The image dissolved to a UN link operator who told me that Halvorsen had hung up, not waiting for my sign-off. In retrospect, I may have been too peremptory myself, but still, the insult stung.
I called a staff meeting to decide how to deal with the Norwegian expedition. It would take us four days to rendezvous with our Deimos supply depot, refuel, deploy our landers, and be ready to mount any kind of an operation, we reasoned. The Norwegians would most likely have trouble during aerobraking, so it would be best if we were in place before they got there.

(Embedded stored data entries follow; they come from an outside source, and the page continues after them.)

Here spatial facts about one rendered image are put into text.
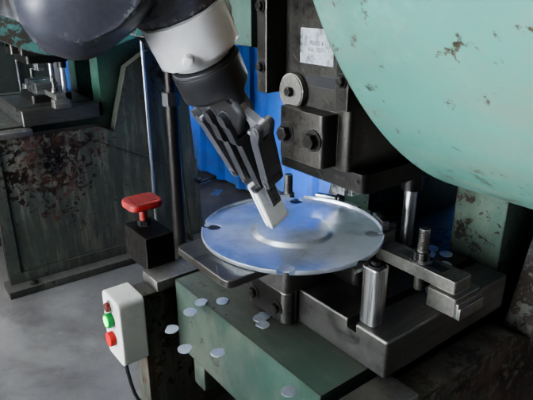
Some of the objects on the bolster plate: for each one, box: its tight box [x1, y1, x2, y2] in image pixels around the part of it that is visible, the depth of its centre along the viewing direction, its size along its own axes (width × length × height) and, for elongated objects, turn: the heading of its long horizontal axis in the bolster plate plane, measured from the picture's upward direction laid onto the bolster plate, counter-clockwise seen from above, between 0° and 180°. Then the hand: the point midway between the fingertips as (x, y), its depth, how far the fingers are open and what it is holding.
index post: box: [359, 259, 389, 328], centre depth 76 cm, size 3×3×10 cm
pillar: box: [399, 190, 418, 245], centre depth 92 cm, size 2×2×14 cm
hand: (268, 201), depth 69 cm, fingers closed
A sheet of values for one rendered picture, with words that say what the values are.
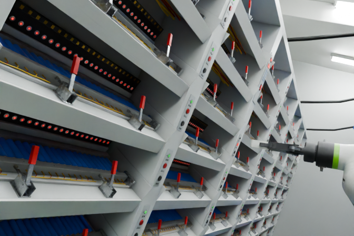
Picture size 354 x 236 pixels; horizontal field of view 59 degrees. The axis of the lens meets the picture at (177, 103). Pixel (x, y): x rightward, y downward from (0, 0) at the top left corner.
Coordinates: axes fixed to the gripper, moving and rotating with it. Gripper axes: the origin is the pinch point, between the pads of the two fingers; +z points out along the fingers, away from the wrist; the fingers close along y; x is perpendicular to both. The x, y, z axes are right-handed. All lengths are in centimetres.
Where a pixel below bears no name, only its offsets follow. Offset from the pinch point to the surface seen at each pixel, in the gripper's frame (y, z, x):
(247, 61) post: 31, 18, 47
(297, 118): 241, 5, 65
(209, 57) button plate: -35.5, 14.0, 21.7
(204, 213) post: 31, 27, -34
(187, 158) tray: -16.6, 22.3, -11.1
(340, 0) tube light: 190, -25, 180
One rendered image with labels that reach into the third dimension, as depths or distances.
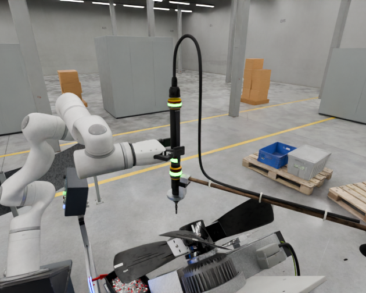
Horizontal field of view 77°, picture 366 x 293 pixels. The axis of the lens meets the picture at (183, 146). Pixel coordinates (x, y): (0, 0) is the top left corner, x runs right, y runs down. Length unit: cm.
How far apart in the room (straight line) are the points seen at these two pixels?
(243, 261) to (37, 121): 103
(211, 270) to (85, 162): 63
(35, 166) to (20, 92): 560
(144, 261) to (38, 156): 63
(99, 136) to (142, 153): 14
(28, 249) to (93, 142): 74
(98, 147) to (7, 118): 627
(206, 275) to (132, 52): 651
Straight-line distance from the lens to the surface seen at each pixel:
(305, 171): 383
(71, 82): 884
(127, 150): 70
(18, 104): 679
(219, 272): 100
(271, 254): 114
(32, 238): 128
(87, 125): 68
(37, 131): 107
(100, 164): 68
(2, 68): 670
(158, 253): 103
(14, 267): 128
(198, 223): 104
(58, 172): 278
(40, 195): 132
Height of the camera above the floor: 196
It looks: 23 degrees down
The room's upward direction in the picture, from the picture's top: straight up
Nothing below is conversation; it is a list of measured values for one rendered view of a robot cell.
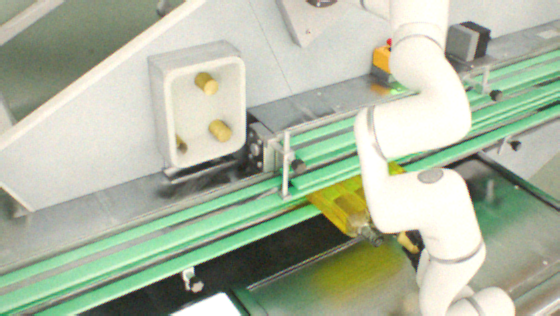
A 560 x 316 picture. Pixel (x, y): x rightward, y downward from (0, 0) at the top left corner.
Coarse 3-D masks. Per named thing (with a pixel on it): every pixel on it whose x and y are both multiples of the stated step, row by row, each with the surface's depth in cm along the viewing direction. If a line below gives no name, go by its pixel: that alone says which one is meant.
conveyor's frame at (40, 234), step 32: (512, 32) 177; (544, 32) 178; (320, 96) 139; (352, 96) 140; (384, 96) 140; (288, 128) 127; (96, 192) 121; (128, 192) 121; (160, 192) 122; (192, 192) 122; (224, 192) 125; (0, 224) 112; (32, 224) 112; (64, 224) 113; (96, 224) 113; (128, 224) 115; (0, 256) 105; (32, 256) 106
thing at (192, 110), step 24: (192, 72) 110; (216, 72) 121; (240, 72) 116; (168, 96) 109; (192, 96) 121; (216, 96) 125; (240, 96) 119; (168, 120) 112; (192, 120) 124; (240, 120) 123; (192, 144) 125; (216, 144) 126; (240, 144) 126
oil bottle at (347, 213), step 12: (312, 192) 132; (324, 192) 129; (336, 192) 129; (324, 204) 129; (336, 204) 125; (348, 204) 125; (360, 204) 125; (336, 216) 126; (348, 216) 122; (360, 216) 122; (348, 228) 123
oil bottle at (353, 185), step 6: (348, 180) 132; (354, 180) 132; (360, 180) 133; (342, 186) 131; (348, 186) 131; (354, 186) 131; (360, 186) 131; (348, 192) 130; (354, 192) 129; (360, 192) 129; (360, 198) 127; (366, 204) 126; (372, 222) 126
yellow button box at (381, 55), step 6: (378, 48) 146; (384, 48) 146; (378, 54) 146; (384, 54) 144; (378, 60) 146; (384, 60) 144; (378, 66) 147; (384, 66) 145; (372, 72) 150; (378, 72) 148; (384, 72) 146; (390, 72) 144; (384, 78) 146; (390, 78) 145
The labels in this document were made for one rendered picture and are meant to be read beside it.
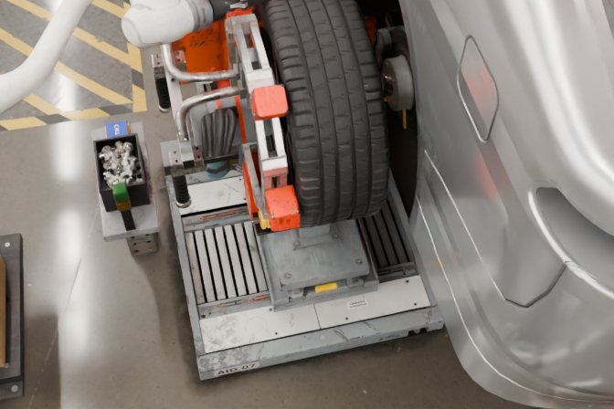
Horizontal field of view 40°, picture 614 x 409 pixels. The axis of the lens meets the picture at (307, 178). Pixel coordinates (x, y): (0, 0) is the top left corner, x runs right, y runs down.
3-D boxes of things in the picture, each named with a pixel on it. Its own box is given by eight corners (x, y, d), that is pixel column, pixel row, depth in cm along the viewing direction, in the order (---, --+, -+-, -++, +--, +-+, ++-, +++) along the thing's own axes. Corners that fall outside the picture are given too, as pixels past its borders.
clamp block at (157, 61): (187, 74, 234) (185, 61, 230) (155, 79, 233) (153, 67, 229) (185, 61, 237) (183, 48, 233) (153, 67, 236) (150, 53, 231)
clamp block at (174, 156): (207, 171, 215) (206, 159, 211) (173, 177, 214) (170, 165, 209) (205, 155, 218) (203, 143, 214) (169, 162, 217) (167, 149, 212)
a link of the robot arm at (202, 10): (197, 36, 203) (218, 30, 206) (191, -1, 198) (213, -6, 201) (178, 29, 209) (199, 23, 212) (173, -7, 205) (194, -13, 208)
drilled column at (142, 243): (158, 250, 305) (142, 183, 271) (131, 256, 304) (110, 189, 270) (154, 227, 311) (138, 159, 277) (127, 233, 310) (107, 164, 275)
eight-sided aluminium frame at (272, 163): (289, 246, 240) (288, 126, 196) (266, 251, 239) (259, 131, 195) (251, 104, 270) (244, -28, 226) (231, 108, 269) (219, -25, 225)
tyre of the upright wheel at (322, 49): (358, -54, 204) (316, 10, 270) (262, -39, 201) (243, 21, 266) (408, 214, 204) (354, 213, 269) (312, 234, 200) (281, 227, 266)

Nobody wanted to call it a race, but we examined our
trajectory margins to see if we could get to Mars earlier. But the trajectory people told us the time to have done that was in low Earth orbit. Now, it would eat into our reaction mass budget more than mission rules would allow. The Norwegians, it seemed, would get to Mars orbit before us. Dead or alive, but first.
Not if I had my way. We had plenty of fuel margin—there ought to be some way of stealing a little of that to shave some days off our trajectory. There was a planned midcourse burn only forty hours away. If it was just a little bigger… I knew my way around mission planning bureaucracies—I called the man in charge of trajectory analysis and asked him if he could run some contingency cases that had looked good to us. Strictly hypothetical? I grinned at the planner and he grinned back. He wanted to win, too.
It looked good.
Two days later, I was smiling and it was Halvorsen who was angry.
“We plan so our ships will be out of your way. Now we all get there at once bam-bam and will all be so busy that no one will have time to help anyone! And you use up your fuel margin! Over!”
“You are mistaken in your exaggerations, Dr. Halvorsen,” I answered, calmly. Dr. Obote, our ground orbit analyst, also exaggerated when he’d called to upbraid me for my non-nomi-nal burn. But after a few Swahili expletives, he acquiesced to the fait accompli and participated in the “discretionary-modification-well-within-mission-parameters” official cover.
“My fuel margin,” I continued to Halvorsen, “is not used up and we will arrive in Mars orbit well ahead of you.
For which you should be profoundly thankful if we have to rescue your people. Now that possibility is an unplanned complexity and need for coordination. Over”
I relaxed and contemplated our trajectory display with a smile. The arrival time difference was up to five hours, now—in our favor.
Finally, Halvorsen frowned and opened his mouth. “We have sufficient redundancies and do not require or plan on your help. You have enough problems just executing all you have planned. I ask you now to forget we are there and concentrate on your task. Over.”